Last night
I guess I was
a little shocked. I don't know Michael Alexander well yet and seeing him in
action scared me a little. Maybe it is just the sleepiness of the
Quatrone
would have a heart attack if someone lit up, and I think he suspected something
when he smelled the alcohol on Michael's breath-- though Michael innocently
held up a Pepsi bottle as if that was all he'd had.
And up front,
elevated and contained by the wooden lecture, Michael preached his odd mixture
of poetry, punctuating his lines with curse words and glares at the audience.
Those poor fools in suits and evening dresses squirming in their seats, their
heads filled with thoughts of the next trustee meeting. I don't suppose any of
them have dared too look too closely at the books downstairs, James Joyce's
Mollie speech.
Up here in
the children's section one did not swear. Poetry wasn't vulgar or uptight,
poetry didn't offend.
And yet some
old lady in the front row seemed offended.

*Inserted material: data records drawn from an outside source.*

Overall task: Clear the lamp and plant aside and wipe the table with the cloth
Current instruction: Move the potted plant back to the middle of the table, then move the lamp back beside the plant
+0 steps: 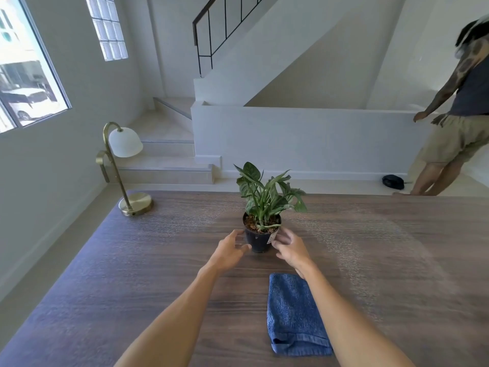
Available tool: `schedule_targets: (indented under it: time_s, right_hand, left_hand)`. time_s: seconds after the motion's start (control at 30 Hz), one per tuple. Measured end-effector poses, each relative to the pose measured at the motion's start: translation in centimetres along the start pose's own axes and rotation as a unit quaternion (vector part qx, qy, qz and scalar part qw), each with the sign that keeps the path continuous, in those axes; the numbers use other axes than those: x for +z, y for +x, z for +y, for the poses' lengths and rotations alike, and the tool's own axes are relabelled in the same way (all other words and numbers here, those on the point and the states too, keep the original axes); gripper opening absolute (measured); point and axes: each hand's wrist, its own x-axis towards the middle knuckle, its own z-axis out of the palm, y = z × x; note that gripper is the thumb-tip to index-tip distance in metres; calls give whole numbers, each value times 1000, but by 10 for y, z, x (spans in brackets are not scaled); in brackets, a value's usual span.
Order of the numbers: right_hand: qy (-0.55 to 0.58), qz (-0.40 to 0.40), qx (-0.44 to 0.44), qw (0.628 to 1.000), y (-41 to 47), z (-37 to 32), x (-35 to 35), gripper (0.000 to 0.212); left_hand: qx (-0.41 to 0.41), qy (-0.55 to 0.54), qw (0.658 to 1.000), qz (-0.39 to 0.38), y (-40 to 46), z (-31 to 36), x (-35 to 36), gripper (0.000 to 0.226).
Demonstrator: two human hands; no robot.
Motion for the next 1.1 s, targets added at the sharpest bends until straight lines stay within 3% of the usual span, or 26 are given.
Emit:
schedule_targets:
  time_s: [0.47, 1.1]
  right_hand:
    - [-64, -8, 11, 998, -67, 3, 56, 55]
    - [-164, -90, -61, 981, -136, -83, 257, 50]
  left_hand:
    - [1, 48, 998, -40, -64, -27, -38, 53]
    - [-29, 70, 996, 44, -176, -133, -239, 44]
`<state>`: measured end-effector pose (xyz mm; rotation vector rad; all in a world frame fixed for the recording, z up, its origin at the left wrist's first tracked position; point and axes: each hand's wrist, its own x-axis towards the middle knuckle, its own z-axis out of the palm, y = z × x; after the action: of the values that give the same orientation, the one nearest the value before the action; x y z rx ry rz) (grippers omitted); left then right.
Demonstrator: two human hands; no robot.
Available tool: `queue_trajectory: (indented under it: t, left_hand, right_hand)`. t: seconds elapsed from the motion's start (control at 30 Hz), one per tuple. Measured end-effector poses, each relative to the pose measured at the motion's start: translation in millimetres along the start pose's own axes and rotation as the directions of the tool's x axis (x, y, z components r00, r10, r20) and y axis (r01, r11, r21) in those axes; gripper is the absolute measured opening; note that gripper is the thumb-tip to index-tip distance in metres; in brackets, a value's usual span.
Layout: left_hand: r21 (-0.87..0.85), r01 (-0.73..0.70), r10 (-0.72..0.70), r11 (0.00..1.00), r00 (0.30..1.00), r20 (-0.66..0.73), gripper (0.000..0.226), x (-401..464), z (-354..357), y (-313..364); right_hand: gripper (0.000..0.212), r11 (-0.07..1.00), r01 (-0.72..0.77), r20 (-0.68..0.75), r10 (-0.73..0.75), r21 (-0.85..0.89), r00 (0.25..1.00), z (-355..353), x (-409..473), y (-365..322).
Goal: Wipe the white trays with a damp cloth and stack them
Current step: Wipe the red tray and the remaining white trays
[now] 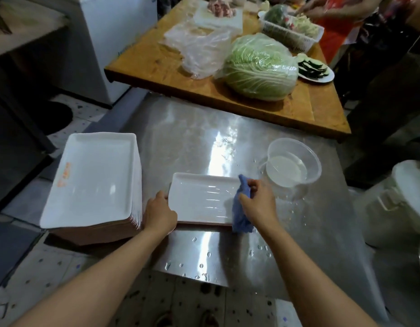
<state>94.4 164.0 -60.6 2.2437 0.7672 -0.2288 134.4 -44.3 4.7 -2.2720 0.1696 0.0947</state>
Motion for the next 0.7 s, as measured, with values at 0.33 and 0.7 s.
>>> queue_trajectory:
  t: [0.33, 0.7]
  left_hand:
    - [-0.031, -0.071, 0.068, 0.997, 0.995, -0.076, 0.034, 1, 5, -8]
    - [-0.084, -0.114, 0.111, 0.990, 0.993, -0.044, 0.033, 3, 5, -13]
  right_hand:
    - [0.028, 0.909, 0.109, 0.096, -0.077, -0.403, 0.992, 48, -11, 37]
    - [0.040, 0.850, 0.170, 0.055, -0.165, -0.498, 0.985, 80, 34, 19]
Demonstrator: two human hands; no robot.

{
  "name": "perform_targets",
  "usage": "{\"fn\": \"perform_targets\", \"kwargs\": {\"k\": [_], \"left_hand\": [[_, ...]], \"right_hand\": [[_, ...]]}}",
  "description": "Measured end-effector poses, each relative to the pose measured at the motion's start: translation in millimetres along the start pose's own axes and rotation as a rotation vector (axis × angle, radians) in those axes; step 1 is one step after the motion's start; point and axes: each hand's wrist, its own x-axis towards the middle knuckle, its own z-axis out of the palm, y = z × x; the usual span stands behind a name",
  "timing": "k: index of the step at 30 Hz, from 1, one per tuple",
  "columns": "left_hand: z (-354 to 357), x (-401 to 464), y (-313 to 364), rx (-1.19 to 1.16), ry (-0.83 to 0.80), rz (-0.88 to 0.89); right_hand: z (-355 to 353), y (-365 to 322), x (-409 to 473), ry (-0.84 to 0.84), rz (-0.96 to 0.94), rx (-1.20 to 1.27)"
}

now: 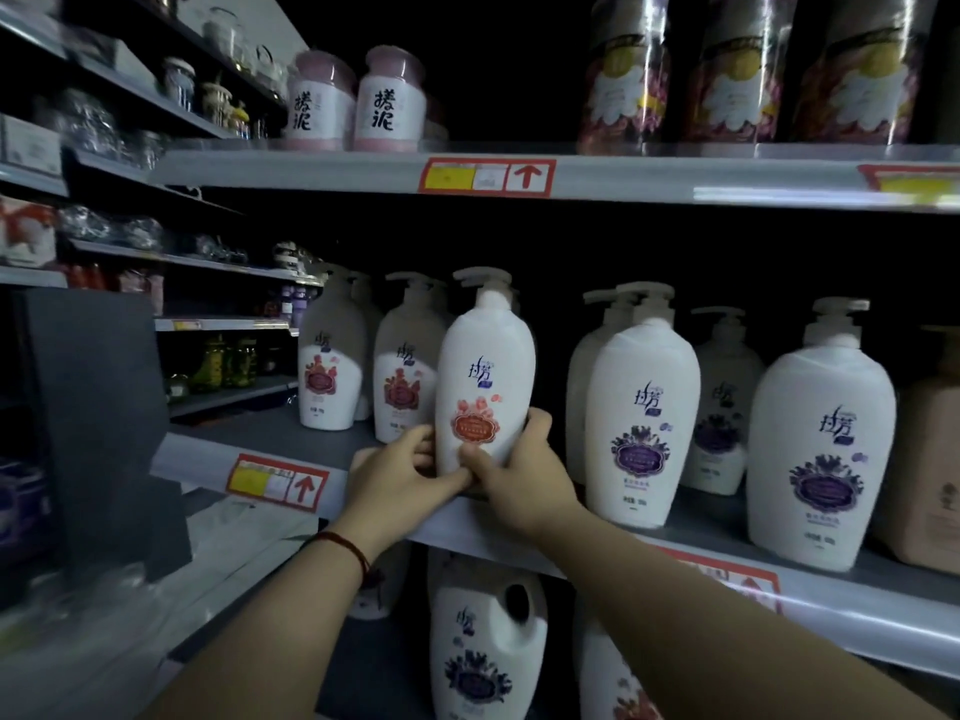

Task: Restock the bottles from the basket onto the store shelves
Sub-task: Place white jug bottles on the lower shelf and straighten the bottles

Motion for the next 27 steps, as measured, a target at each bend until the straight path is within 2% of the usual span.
{"fn": "perform_targets", "kwargs": {"k": [9,12,14,16,17,19,21,24,27], "left_hand": [[-3,2,-14,0.131,-0.031,0.042],[-2,-3,-3,0.331,-0.044,0.068],[2,-17,13,0.503,0.128,0.158],[7,-44,22,0.603,0.339,0.351],[13,-60,21,0.623,0.390,0.441],[27,-95,10,0.632,0.363,0.553],[41,-125,-10,0.645,0.249,0.586],[62,-156,-32,0.675,0.054,0.479],[83,-158,-46,0.622,-0.095,0.120]], "right_hand": [[-13,-6,-6,-0.025,0.010,-0.070],[-18,-13,-7,-0.053,0.069,-0.091],[-25,-15,-18,-0.008,-0.055,-0.169],[-36,-10,-42,0.061,-0.332,-0.306],[-42,-2,-57,0.066,-0.461,-0.375],[-55,24,-88,0.029,-0.610,-0.514],[-65,59,-118,-0.033,-0.642,-0.656],[-74,110,-155,-0.133,-0.449,-0.774],[-77,146,-175,-0.183,0.024,-0.737]]}}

I learned later it was Quatrone's
mother who didn't like the punk look of Michael from the start, who stared
through all his poems with rude indignity. To which Michael started a riot by
sticking his tongue out.
"She
stuck her face out at me," he retorted when Quatrone charged at him.
"So I stuck my tongue out at her."
It was near
riot. And the sleepy library guard didn't know what to do when Quatrone ordered
him to escort Michael out.
Maybe I was
wrong in taking his side. Maybe Michael is no van Gogh, slashing the ear from
the face of this travesty. But I went out in protest, though did cringe a
little at Michael's screaming of obscenities-- trying to get one more poem in
before the door slammed behind us.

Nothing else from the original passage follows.